-- Aim of the task --
Produce an exact copy of the first line of the data below and each line after it, please, up to and including the one with "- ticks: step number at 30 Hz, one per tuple".

Extracted data entries:
---

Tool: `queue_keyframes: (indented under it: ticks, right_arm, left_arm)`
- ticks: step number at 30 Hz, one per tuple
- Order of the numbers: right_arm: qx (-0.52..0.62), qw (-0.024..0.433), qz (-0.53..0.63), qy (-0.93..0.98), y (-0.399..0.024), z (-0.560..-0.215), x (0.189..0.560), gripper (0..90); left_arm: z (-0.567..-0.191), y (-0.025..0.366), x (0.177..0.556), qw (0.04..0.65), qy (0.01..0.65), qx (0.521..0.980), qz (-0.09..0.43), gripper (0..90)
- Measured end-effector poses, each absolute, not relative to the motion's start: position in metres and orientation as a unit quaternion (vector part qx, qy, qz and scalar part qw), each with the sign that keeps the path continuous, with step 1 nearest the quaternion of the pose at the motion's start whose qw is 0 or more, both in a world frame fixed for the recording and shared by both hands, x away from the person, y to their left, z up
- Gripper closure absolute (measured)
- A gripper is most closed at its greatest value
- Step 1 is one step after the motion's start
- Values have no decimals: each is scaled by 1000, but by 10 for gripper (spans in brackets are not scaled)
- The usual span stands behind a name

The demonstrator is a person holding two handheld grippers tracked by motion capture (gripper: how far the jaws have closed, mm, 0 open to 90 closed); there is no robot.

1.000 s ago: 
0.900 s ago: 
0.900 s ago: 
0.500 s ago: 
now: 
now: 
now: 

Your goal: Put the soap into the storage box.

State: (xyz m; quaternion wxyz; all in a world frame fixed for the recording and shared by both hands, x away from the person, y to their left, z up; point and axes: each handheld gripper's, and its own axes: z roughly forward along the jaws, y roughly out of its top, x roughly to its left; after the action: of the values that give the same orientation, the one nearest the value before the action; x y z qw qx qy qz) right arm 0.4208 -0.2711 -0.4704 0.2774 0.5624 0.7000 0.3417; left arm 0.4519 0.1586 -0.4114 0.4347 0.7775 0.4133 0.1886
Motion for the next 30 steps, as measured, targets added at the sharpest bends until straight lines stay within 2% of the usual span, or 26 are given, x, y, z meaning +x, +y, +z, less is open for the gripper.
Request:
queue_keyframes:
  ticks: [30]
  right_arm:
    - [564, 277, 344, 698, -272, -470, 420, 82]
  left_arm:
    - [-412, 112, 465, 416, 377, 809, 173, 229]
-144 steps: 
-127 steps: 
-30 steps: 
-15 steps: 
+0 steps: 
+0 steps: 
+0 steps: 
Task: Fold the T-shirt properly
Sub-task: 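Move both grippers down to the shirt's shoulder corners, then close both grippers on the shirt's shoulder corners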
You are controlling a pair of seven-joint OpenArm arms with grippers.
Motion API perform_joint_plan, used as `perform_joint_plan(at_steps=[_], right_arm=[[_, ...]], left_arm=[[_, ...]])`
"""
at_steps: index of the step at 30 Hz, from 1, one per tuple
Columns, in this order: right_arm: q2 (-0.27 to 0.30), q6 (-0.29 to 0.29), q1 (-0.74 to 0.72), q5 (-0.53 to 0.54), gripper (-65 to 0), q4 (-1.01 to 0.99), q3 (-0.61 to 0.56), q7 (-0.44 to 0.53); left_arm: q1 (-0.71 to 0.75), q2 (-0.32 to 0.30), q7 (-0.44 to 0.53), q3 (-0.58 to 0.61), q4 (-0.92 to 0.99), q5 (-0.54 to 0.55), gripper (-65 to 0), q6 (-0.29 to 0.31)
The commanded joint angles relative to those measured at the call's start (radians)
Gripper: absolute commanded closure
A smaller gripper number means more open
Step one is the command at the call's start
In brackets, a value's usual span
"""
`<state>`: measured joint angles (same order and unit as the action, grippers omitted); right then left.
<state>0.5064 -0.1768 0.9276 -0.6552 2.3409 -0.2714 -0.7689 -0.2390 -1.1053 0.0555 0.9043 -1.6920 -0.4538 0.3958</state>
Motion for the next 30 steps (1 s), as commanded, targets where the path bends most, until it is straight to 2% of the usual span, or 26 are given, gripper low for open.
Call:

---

-- Problem solution --
Tool: `queue_keyframes: (indented under it: ticks, right_arm, left_arm)`
- ticks: step number at 30 Hz, one per tuple

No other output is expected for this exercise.